A pastor's son in Vietnam reveals how authorities imprisoned and pressured his father repeatedly to renounce his faith - and how they also pressured him and their family to turn their backs on Christ as well.

As reported by Christian Post, the father, Pastor Y Yich was a resident of Gia Lai province in the central highlands of Vietnam, was arrested in 2008 for demanding land and freedom of religion for the Montagnard people of Vietnam.

Right after his release in 2013, he was arrested yet again in the same year and was sentenced to 12 years of imprisonment in An Phuoc prison in the Binh Duong province.

In the 2020 Annual Report released by USCIRF, the Hmong and Montagnard Christians are among the Christians regularly harassed, detailed or banished because of their faith. Open Doors USA ranked Vietnam as one of the worst places for Christians with persecution coming from both tribal leaders and the government.

Pastor Y Yich's son, Mrui, shared his experience in an interview with Radio Free Asia. It would seem that despite his father's imprisonment, the persecution to their family continued to the point of getting death threats just for him to abandon his faith.

"My dad was arrested in 2013 for opposing the state, [authorities] forced him to abandon his faith. Village, district officers continuously visit our home to monitor us, they invited [meaning summoned] me five, six times, threatened to bash me and kill me, forcing me to abandon my faith."

Another concern of Mrui is the obvious wearing down of human rights in the country especially with ethnic minorities.

Mrui adds, "My family suffers from serious hardship, the Vietnamese authorities oppresses and not respecting the human rights of [Vietnamese] ethnic minorities."

The Vietnamese People's Evangelical Fellowship said that Pastor Y Yich has been denied medical treatment. The pastor suffers from stomach inflammation, high blood pressure and rheumatism. Even when his family brought him medicine to the facility, prison authorities have been reported to refuse to deliver it to him.

In another story, Mrui recounts how prison officers badly beat his father that it caused all of his teeth to fall out.

USCIRF

Human Rights Watch reported in June that the crackdown of human rights in Vietnam is getting more intense since the end of 2019.

Phil Robertson, deputy director of Human Rights Watch in Asia told RFA that Vietnam has one of the worst records of human rights in Southeast Asia.

"Vietnam has one of the worst human rights records in Southeast Asia.

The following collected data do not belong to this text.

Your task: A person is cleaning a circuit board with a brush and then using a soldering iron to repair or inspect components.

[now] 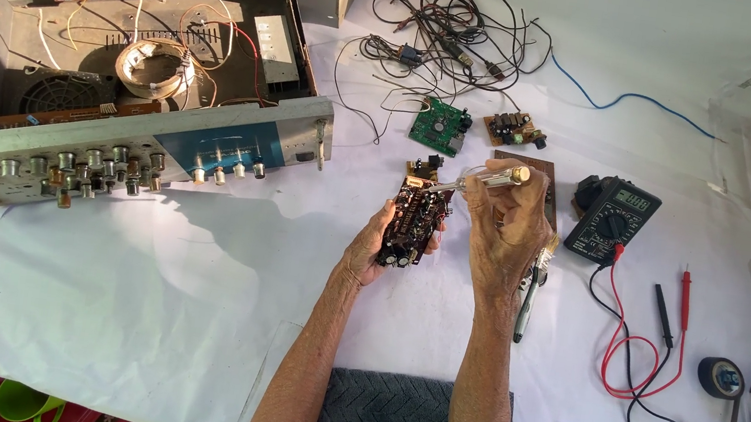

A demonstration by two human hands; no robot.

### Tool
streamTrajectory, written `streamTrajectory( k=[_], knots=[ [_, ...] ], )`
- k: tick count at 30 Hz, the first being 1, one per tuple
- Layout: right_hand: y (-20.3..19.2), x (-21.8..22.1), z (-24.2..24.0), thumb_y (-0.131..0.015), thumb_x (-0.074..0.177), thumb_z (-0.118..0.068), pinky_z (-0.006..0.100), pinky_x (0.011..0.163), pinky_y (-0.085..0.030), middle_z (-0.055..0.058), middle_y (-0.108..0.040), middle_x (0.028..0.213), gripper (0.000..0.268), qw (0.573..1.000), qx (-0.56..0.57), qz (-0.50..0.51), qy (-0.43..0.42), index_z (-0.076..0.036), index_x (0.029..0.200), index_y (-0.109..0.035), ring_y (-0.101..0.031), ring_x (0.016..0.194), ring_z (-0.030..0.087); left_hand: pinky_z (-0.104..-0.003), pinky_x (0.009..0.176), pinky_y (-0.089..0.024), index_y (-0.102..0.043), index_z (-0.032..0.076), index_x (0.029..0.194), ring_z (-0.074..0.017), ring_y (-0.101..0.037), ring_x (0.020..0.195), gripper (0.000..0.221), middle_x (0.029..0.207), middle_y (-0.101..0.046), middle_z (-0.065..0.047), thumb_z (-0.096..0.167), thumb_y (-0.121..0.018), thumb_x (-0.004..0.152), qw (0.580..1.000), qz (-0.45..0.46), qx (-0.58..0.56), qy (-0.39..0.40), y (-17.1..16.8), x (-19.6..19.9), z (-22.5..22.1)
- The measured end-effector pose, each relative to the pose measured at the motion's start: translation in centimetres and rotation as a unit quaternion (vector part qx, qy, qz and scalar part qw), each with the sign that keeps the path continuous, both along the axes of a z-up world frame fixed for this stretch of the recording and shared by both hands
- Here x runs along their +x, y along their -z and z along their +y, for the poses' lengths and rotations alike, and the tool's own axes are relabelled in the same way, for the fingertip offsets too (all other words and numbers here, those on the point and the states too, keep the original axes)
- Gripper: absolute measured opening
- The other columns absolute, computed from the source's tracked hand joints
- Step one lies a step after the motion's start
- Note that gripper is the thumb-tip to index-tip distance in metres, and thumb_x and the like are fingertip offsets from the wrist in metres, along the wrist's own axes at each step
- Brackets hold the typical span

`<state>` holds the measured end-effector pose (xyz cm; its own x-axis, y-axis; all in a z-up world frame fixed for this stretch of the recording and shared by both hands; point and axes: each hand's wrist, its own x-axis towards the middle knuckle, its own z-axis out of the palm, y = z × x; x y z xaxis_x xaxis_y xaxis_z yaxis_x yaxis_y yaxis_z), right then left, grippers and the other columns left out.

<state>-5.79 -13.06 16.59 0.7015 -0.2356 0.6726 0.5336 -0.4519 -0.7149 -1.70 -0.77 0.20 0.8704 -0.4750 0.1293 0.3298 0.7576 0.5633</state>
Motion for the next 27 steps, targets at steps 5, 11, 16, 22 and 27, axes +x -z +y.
streamTrajectory(
  k=[5,11,16,22,27],
  knots=[
    [-0.4,-0.3,0.6,-0.071,0.1,-0.009,0.034,0.077,-0.062,0.016,-0.069,0.1,0.018,0.999,-0.019,0.033,-0.027,-0.003,0.113,-0.06,-0.075,0.083,0.025,-0.046,0.081,-0.064,-0.049,0.012,0.147,-0.0372,-0.075,0.09,0.058,0.11,-0.07,-0.029,0.052,-0.045,0.104,1.0,0.01,-0.003,-0.005,0.3,0.0,0.0],
    [-1.0,-0.5,0.9,-0.071,0.1,-0.01,0.035,0.079,-0.061,0.016,-0.071,0.1,0.018,0.997,-0.044,0.054,-0.046,-0.005,0.115,-0.062,-0.075,0.086,0.027,-0.048,0.079,-0.065,-0.053,0.011,0.142,-0.0383,-0.075,0.089,0.057,0.108,-0.07,-0.029,0.052,-0.047,0.104,0.999,0.035,-0.016,-0.009,-0.9,-0.2,0.2],
    [-1.1,-0.3,1.2,-0.071,0.1,-0.009,0.037,0.079,-0.061,0.017,-0.071,0.102,0.018,0.995,-0.058,0.061,-0.057,-0.007,0.115,-0.063,-0.076,0.088,0.029,-0.052,0.08,-0.064,-0.057,0.009,0.138,-0.04,-0.075,0.088,0.058,0.104,-0.071,-0.03,0.054,-0.046,0.104,0.998,0.06,-0.026,-0.017,-1.0,-0.2,0.0],
    [-0.6,-0.4,1.4,-0.071,0.1,-0.007,0.04,0.08,-0.061,0.016,-0.07,0.105,0.018,0.994,-0.064,0.063,-0.066,-0.007,0.115,-0.062,-0.075,0.088,0.03,-0.055,0.083,-0.062,-0.06,0.007,0.136,-0.0406,-0.074,0.092,0.06,0.109,-0.072,-0.028,0.055,-0.049,0.102,0.995,0.088,-0.039,-0.018,-0.3,-0.4,0.1],
    [-0.8,-0.2,1.5,-0.071,0.1,-0.006,0.042,0.081,-0.061,0.015,-0.07,0.106,0.016,0.993,-0.079,0.057,-0.068,-0.007,0.113,-0.062,-0.075,0.085,0.031,-0.06,0.085,-0.06,-0.06,0.005,0.135,-0.0433,-0.073,0.096,0.063,0.116,-0.07,-0.028,0.057,-0.052,0.101,0.993,0.104,-0.047,-0.014,-0.3,-0.1,0.1]
  ],
)
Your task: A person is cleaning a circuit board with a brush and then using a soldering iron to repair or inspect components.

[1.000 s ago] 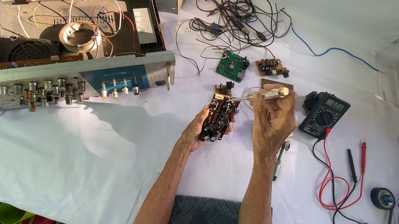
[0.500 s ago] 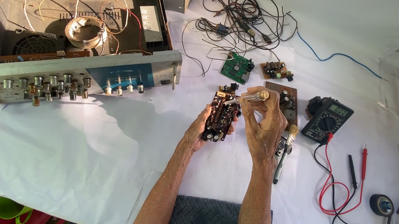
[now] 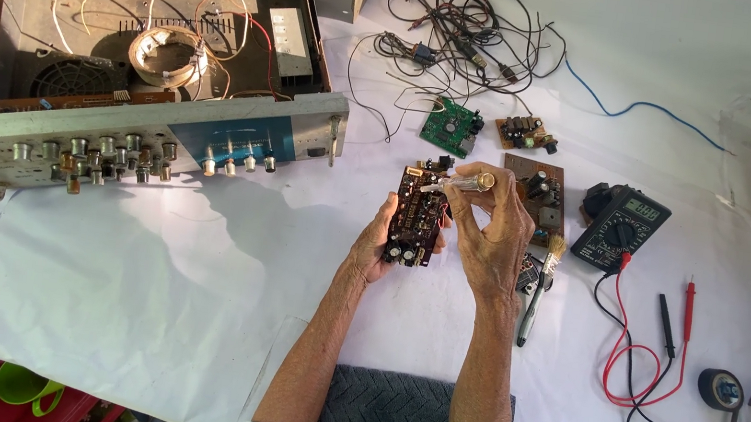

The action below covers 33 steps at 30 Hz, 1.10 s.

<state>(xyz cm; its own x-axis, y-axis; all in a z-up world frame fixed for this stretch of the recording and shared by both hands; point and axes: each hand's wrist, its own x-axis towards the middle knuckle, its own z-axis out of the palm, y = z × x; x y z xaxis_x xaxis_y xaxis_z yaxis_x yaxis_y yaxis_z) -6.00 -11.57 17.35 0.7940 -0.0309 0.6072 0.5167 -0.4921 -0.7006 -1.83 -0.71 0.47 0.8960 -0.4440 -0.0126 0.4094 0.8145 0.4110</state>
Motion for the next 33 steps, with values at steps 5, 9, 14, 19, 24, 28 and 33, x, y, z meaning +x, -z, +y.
streamTrajectory(
  k=[5,9,14,19,24,28,33],
  knots=[
    [0.0,-0.3,0.2,-0.072,0.099,-0.008,0.041,0.081,-0.06,0.011,-0.07,0.105,0.016,1.0,-0.013,0.005,0.011,-0.009,0.112,-0.063,-0.075,0.081,0.026,-0.06,0.086,-0.06,-0.061,0.004,0.133,-0.0439,-0.072,0.098,0.064,0.118,-0.069,-0.028,0.058,-0.053,0.1,1.0,0.016,-0.008,0.005,0.2,-0.3,0.1],
    [-0.1,-0.4,-0.1,-0.074,0.098,-0.007,0.039,0.082,-0.059,0.01,-0.069,0.105,0.017,1.0,-0.006,-0.005,0.012,-0.009,0.112,-0.064,-0.074,0.079,0.023,-0.057,0.083,-0.062,-0.066,0.001,0.125,-0.0433,-0.073,0.093,0.068,0.11,-0.072,-0.028,0.062,-0.053,0.099,1.0,0.019,0.005,0.007,-1.2,-0.3,0.5],
    [-0.3,-0.4,-0.3,-0.075,0.097,-0.006,0.039,0.082,-0.059,0.012,-0.07,0.107,0.018,1.0,0.002,-0.011,0.015,-0.007,0.111,-0.064,-0.075,0.081,0.028,-0.055,0.08,-0.063,-0.066,-0.001,0.121,-0.0421,-0.074,0.09,0.067,0.104,-0.073,-0.029,0.06,-0.051,0.1,1.0,0.013,0.016,0.0,-2.2,0.0,0.7],
    [-0.5,-0.1,0.1,-0.076,0.095,-0.005,0.037,0.078,-0.06,0.011,-0.071,0.103,0.017,1.0,-0.013,-0.013,0.012,-0.007,0.108,-0.065,-0.075,0.079,0.026,-0.055,0.08,-0.063,-0.066,-0.001,0.121,-0.0414,-0.074,0.089,0.067,0.103,-0.073,-0.029,0.061,-0.052,0.099,1.0,0.011,0.014,0.0,-1.2,0.4,0.3],
    [-0.7,-0.3,-0.2,-0.078,0.095,-0.005,0.037,0.076,-0.06,0.014,-0.071,0.103,0.018,1.0,-0.018,-0.013,0.006,-0.004,0.108,-0.065,-0.075,0.083,0.029,-0.056,0.082,-0.062,-0.065,0.0,0.123,-0.0407,-0.074,0.091,0.064,0.105,-0.073,-0.027,0.059,-0.054,0.1,1.0,0.005,0.005,-0.013,-1.8,-0.1,0.2],
    [-0.6,-0.7,-0.3,-0.077,0.097,-0.003,0.037,0.078,-0.059,0.017,-0.071,0.108,0.019,1.0,-0.016,-0.012,0.002,-0.001,0.11,-0.063,-0.074,0.087,0.029,-0.054,0.08,-0.063,-0.067,-0.002,0.119,-0.0408,-0.074,0.089,0.066,0.101,-0.073,-0.03,0.06,-0.052,0.102,1.0,-0.016,-0.005,-0.008,-2.2,-0.2,0.5],
    [-0.4,-0.7,0.3,-0.076,0.097,-0.002,0.036,0.079,-0.06,0.017,-0.07,0.108,0.018,1.0,-0.012,-0.011,-0.001,-0.001,0.11,-0.064,-0.073,0.093,0.031,-0.051,0.078,-0.064,-0.067,-0.003,0.117,-0.04,-0.075,0.086,0.068,0.097,-0.073,-0.031,0.06,-0.051,0.102,1.0,-0.011,-0.002,-0.007,-2.3,-0.3,1.1]
  ],
)
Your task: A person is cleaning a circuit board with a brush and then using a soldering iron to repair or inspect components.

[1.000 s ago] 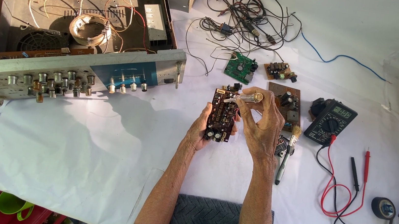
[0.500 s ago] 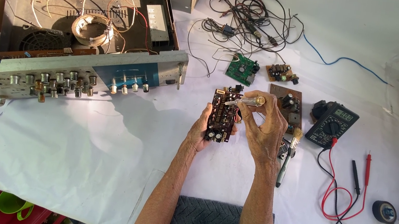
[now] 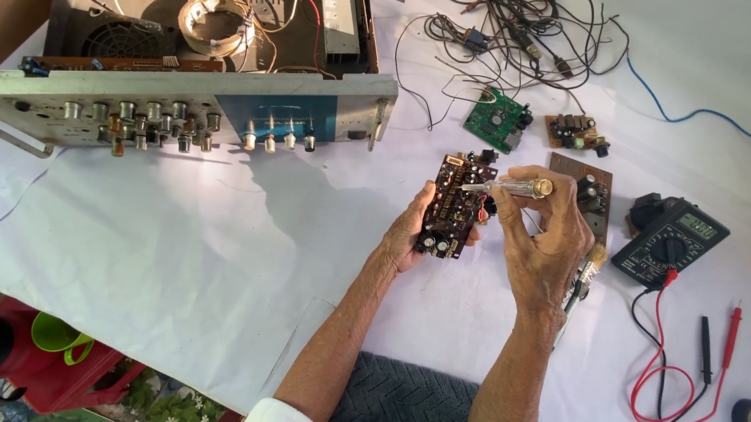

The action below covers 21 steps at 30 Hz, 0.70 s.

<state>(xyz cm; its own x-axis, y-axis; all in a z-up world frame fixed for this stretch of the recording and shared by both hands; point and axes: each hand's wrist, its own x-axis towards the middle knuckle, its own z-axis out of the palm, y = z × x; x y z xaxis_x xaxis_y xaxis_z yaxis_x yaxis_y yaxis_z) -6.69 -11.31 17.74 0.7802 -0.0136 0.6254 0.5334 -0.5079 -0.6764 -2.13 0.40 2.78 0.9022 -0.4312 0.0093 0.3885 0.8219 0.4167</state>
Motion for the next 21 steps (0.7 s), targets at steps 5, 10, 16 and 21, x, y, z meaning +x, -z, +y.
streamTrajectory(
  k=[5,10,16,21],
  knots=[
    [-0.1,0.0,-0.1,-0.075,0.097,-0.001,0.036,0.079,-0.06,0.017,-0.071,0.109,0.017,1.0,0.012,0.001,0.011,-0.001,0.11,-0.063,-0.073,0.095,0.031,-0.051,0.078,-0.064,-0.068,-0.004,0.115,-0.0396,-0.075,0.086,0.071,0.095,-0.073,-0.031,0.063,-0.049,0.101,1.0,0.002,0.006,0.003,-0.3,0.2,0.0],
    [-0.4,-0.1,-0.2,-0.075,0.098,-0.002,0.036,0.08,-0.06,0.017,-0.07,0.109,0.017,1.0,0.011,0.0,0.014,-0.001,0.11,-0.063,-0.073,0.097,0.032,-0.051,0.079,-0.064,-0.067,-0.003,0.117,-0.0391,-0.076,0.086,0.07,0.097,-0.073,-0.03,0.063,-0.048,0.101,1.0,-0.001,0.01,0.004,-0.3,0.1,0.0],
    [-0.9,-0.6,-0.3,-0.076,0.098,-0.004,0.037,0.081,-0.061,0.016,-0.071,0.108,0.017,1.0,0.003,-0.003,0.029,-0.002,0.109,-0.064,-0.074,0.095,0.032,-0.05,0.081,-0.064,-0.067,-0.003,0.119,-0.0383,-0.076,0.088,0.07,0.099,-0.073,-0.03,0.062,-0.048,0.102,1.0,-0.001,0.013,-0.004,0.5,0.6,-0.3],
    [-1.1,-0.7,-0.1,-0.076,0.099,-0.005,0.038,0.081,-0.061,0.016,-0.071,0.108,0.016,0.999,-0.001,-0.006,0.037,-0.002,0.108,-0.064,-0.074,0.092,0.031,-0.049,0.082,-0.064,-0.066,-0.001,0.121,-0.037,-0.076,0.089,0.071,0.104,-0.073,-0.028,0.065,-0.048,0.1,1.0,0.0,0.013,-0.011,1.0,0.6,-0.2]
  ],
)
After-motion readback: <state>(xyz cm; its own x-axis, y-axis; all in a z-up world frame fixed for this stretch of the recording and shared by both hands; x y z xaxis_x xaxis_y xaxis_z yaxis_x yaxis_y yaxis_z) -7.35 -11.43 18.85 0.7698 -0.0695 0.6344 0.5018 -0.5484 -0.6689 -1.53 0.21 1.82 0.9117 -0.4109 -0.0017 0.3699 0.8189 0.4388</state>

It has some of the largest number of political prisoners and is sentencing people to extremely long prison terms."

According to HRW, they are aware of "at least 150 people convicted for exercising their rights to freedom of expression or association and currently in prison."

An addition of 15 more people is facing detention on pretrial.

"We're seeing people sent to prison for 12 years or 14 years for basically exercising their civil and political rights or the right to freedom of expression, the right to peaceful public assembly, and the right to associate without government permission."

The intensifying crackdowns of human rights violation are only getting worse with the preoccupation of many countries that could help Christians in Vietnam due to the COVID-19 pandemic.